■ Exercise directions
Line by line, the data below should be set down unchanged, with images excluded.

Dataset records
──────────────────────────────

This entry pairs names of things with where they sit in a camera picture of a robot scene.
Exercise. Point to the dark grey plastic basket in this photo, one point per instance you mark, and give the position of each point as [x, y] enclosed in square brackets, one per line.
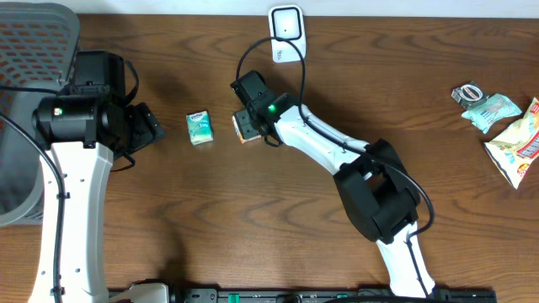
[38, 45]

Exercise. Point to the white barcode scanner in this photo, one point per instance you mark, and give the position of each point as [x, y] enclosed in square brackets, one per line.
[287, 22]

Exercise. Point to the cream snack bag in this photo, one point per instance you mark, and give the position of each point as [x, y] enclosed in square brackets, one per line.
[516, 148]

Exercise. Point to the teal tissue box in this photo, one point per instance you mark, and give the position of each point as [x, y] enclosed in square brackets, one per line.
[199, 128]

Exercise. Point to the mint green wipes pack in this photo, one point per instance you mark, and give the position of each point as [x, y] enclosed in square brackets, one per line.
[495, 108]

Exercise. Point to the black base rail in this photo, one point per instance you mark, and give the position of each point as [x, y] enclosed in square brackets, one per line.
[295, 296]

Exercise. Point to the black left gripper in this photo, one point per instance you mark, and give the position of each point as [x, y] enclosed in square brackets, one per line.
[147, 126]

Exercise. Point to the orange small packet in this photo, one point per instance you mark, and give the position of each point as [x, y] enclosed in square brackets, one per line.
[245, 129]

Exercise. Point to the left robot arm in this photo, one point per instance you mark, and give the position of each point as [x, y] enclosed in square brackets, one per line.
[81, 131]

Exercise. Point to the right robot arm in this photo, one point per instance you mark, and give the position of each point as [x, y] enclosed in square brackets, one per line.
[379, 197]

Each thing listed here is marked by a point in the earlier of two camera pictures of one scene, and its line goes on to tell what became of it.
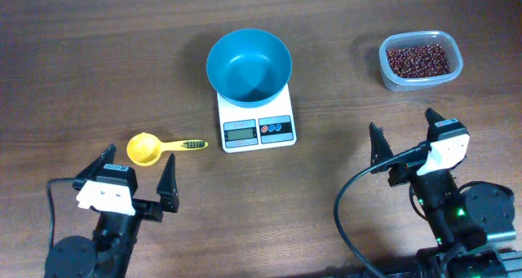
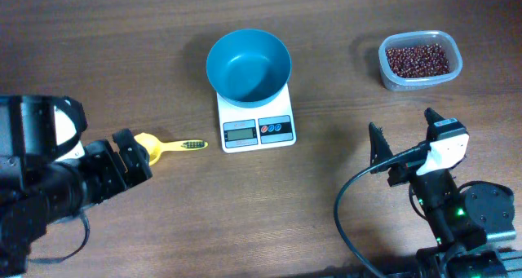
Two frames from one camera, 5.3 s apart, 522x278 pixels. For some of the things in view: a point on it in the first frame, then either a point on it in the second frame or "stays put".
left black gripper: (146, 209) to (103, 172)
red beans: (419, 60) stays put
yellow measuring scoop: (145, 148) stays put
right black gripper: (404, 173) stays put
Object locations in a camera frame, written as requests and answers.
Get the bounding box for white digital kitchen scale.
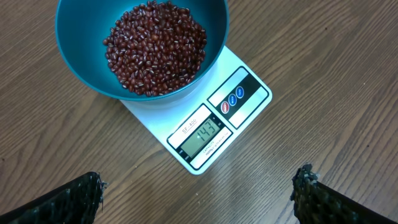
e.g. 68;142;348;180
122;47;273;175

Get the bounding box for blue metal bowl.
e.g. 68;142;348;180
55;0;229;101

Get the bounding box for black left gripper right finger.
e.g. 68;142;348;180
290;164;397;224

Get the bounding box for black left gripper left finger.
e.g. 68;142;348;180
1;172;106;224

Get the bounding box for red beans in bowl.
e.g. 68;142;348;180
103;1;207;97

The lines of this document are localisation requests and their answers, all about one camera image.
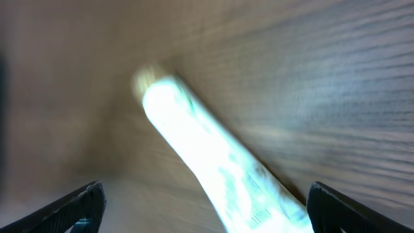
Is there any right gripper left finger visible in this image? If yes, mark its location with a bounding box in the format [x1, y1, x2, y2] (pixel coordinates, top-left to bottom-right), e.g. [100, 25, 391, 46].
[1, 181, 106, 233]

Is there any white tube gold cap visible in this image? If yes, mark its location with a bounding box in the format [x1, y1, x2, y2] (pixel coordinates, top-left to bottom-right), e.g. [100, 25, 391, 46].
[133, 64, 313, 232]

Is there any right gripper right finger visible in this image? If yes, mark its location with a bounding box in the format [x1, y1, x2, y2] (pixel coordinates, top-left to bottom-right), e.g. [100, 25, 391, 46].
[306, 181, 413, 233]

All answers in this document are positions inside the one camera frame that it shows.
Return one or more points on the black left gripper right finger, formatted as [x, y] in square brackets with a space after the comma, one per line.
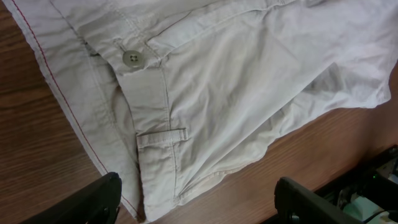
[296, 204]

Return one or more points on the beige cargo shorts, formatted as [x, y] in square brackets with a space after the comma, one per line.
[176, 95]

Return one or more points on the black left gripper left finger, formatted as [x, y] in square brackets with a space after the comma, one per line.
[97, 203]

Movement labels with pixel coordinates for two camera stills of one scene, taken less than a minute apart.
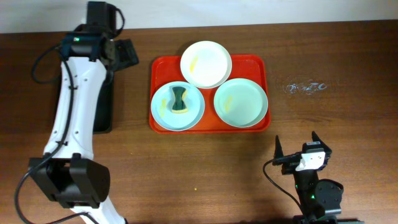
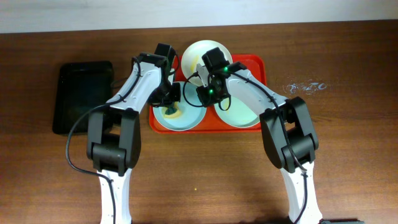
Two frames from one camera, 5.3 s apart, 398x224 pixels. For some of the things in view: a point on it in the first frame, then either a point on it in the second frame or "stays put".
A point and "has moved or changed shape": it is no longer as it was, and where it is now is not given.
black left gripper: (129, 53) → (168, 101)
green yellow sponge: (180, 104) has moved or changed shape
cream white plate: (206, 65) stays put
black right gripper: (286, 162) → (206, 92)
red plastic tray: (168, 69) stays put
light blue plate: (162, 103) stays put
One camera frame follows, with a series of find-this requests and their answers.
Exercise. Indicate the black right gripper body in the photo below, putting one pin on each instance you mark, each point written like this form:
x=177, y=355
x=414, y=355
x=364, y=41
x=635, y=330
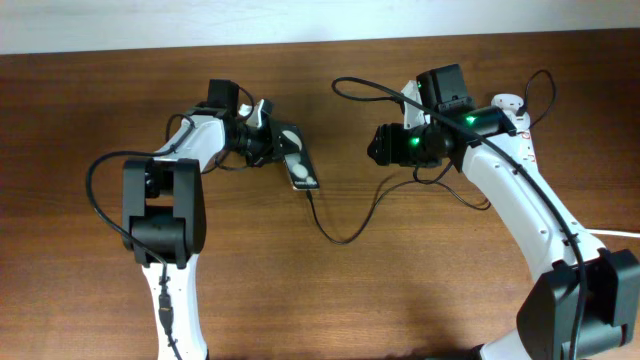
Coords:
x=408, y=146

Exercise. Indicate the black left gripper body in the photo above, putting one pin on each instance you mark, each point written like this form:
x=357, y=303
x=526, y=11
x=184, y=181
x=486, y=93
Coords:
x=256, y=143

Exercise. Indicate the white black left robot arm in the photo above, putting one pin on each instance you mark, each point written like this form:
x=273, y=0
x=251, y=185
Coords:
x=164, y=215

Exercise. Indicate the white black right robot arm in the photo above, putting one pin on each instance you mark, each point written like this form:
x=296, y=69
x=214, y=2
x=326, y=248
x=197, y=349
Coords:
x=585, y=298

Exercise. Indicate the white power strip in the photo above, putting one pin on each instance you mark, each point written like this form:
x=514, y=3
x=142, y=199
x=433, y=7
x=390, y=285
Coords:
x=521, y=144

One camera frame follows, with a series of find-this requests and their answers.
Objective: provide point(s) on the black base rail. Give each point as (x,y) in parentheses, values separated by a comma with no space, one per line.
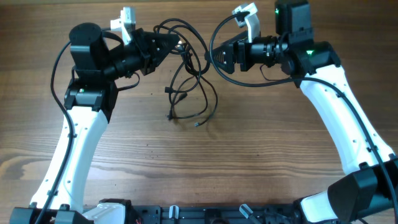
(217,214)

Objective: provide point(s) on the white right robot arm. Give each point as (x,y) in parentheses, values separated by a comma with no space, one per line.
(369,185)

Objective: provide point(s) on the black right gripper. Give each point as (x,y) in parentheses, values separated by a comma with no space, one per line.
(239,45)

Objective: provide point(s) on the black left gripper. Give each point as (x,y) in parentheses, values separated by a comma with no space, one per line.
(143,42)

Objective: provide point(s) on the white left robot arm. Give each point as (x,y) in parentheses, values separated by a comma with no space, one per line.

──────────────────────────────

■ Solution to this exercise
This entry pairs names of things with where they sit in a camera picture of a robot scene.
Exercise. Point to the dark grey plastic basket in this photo, one point per instance you mark, and give the position of each point as [x, y] enclosed in square brackets, one per line.
[38, 45]

Exercise. Point to the white barcode scanner in this photo, one point per instance you mark, and give the position of each point as [x, y] enclosed in square brackets, one per line.
[287, 22]

Exercise. Point to the cream snack bag in this photo, one point per instance you mark, and give the position of each point as [x, y] enclosed in square brackets, one per line.
[516, 148]

Exercise. Point to the teal tissue box in this photo, one point per instance you mark, and give the position of each point as [x, y] enclosed in square brackets, one per line.
[199, 128]

Exercise. Point to the mint green wipes pack in this photo, one point per instance you mark, and give the position of each point as [x, y] enclosed in square brackets, one per line.
[495, 108]

Exercise. Point to the black base rail in this photo, one point per instance you mark, and give the position of each point as [x, y] enclosed in square brackets, one per line.
[295, 296]

Exercise. Point to the black left gripper in this photo, one point per instance you mark, and give the position of each point as [x, y] enclosed in square brackets, one per line.
[147, 126]

Exercise. Point to the orange small packet in this photo, one point per instance you mark, and give the position of each point as [x, y] enclosed in square brackets, one per line.
[245, 129]

Exercise. Point to the left robot arm in this photo, one point per instance you mark, and give the position of each point as [x, y] enclosed in square brackets, one per line.
[81, 131]

Exercise. Point to the right robot arm in this photo, one point per instance you mark, and give the position of each point as [x, y] enclosed in square brackets, one per line.
[379, 197]

Each thing listed here is marked by a point in the earlier of two camera pictures of one scene, and its line goes on to tell what became of it.
Two frames from one camera, 5.3 s apart, 522x278 pixels. For some of the things in view: a point on it in the first frame, then either a point on it in the second frame or "stays put".
left black gripper: (146, 209) to (103, 172)
red beans: (419, 60) stays put
yellow measuring scoop: (145, 148) stays put
right black gripper: (404, 173) stays put
Object locations in a camera frame, written as requests and answers.
Get the bounding box for white digital kitchen scale.
e.g. 68;142;348;180
122;47;273;175

Get the bounding box for blue metal bowl.
e.g. 68;142;348;180
55;0;229;101

Get the bounding box for black left gripper right finger.
e.g. 68;142;348;180
290;164;397;224

Get the bounding box for black left gripper left finger.
e.g. 68;142;348;180
1;172;106;224

Get the bounding box for red beans in bowl.
e.g. 68;142;348;180
103;1;207;97

The lines of this document are localisation requests and their answers, all about one camera image.
Is there any right gripper left finger visible in this image? If yes, mark its location with a bounding box in the format [x1, y1, x2, y2] (pixel coordinates, top-left to bottom-right), e.g. [100, 25, 391, 46].
[1, 181, 106, 233]

Is there any white tube gold cap visible in this image? If yes, mark its location with a bounding box in the format [x1, y1, x2, y2] (pixel coordinates, top-left to bottom-right), e.g. [100, 25, 391, 46].
[133, 64, 313, 232]

Is there any right gripper right finger visible in this image? If yes, mark its location with a bounding box in the format [x1, y1, x2, y2] (pixel coordinates, top-left to bottom-right), e.g. [100, 25, 391, 46].
[306, 181, 413, 233]

All answers in this document are positions inside the one camera frame that it shows.
Return one or more points on the black left gripper right finger, formatted as [x, y] in square brackets with a space after the comma, one per line.
[296, 204]

Return one or more points on the beige cargo shorts, formatted as [x, y] in square brackets with a space after the comma, one per line.
[176, 95]

Return one or more points on the black left gripper left finger, formatted as [x, y] in square brackets with a space after the comma, one per line.
[97, 203]

Movement labels with pixel coordinates for two camera stills of one scene, taken less than a minute apart.
Two frames from one camera, 5.3 s apart, 398x224 pixels. For some of the things in view: a point on it in the first frame, then either a point on it in the second frame or "stays put".
A point and "has moved or changed shape": it is no longer as it was, and where it is now is not given.
black left gripper: (129, 53) → (168, 101)
green yellow sponge: (180, 104) has moved or changed shape
cream white plate: (206, 65) stays put
black right gripper: (286, 162) → (206, 92)
red plastic tray: (168, 69) stays put
light blue plate: (162, 103) stays put
One camera frame follows, with a series of find-this requests and their answers.
Exercise. Indicate the black right gripper body in the photo below, putting one pin on each instance you mark, each point written like this form:
x=177, y=355
x=414, y=355
x=364, y=41
x=635, y=330
Coords:
x=408, y=146

Exercise. Indicate the black left gripper body in the photo above, putting one pin on each instance you mark, each point written like this form:
x=357, y=303
x=526, y=11
x=184, y=181
x=486, y=93
Coords:
x=256, y=143

Exercise. Indicate the white black left robot arm in the photo above, putting one pin on each instance you mark, each point written like this form:
x=273, y=0
x=251, y=185
Coords:
x=164, y=215

Exercise. Indicate the white black right robot arm in the photo above, putting one pin on each instance you mark, each point written like this form:
x=296, y=69
x=214, y=2
x=326, y=248
x=197, y=349
Coords:
x=585, y=298

Exercise. Indicate the white power strip in the photo above, putting one pin on each instance you mark, each point written like this form:
x=514, y=3
x=142, y=199
x=433, y=7
x=390, y=285
Coords:
x=521, y=144

One camera frame follows, with a series of find-this requests and their answers.
Objective: provide point(s) on the black base rail. Give each point as (x,y) in parentheses, values separated by a comma with no space, one per line.
(217,214)

Objective: provide point(s) on the white right robot arm. Give each point as (x,y) in parentheses, values separated by a comma with no space, one per line.
(369,185)

Objective: provide point(s) on the black right gripper. Give each point as (x,y) in parentheses, values separated by a comma with no space, one per line.
(239,45)

Objective: provide point(s) on the black left gripper. Give each point as (x,y) in parentheses, values separated by a comma with no space, one per line.
(143,42)

Objective: provide point(s) on the white left robot arm. Give each point as (x,y) in parentheses, values separated by a comma with no space, one per line.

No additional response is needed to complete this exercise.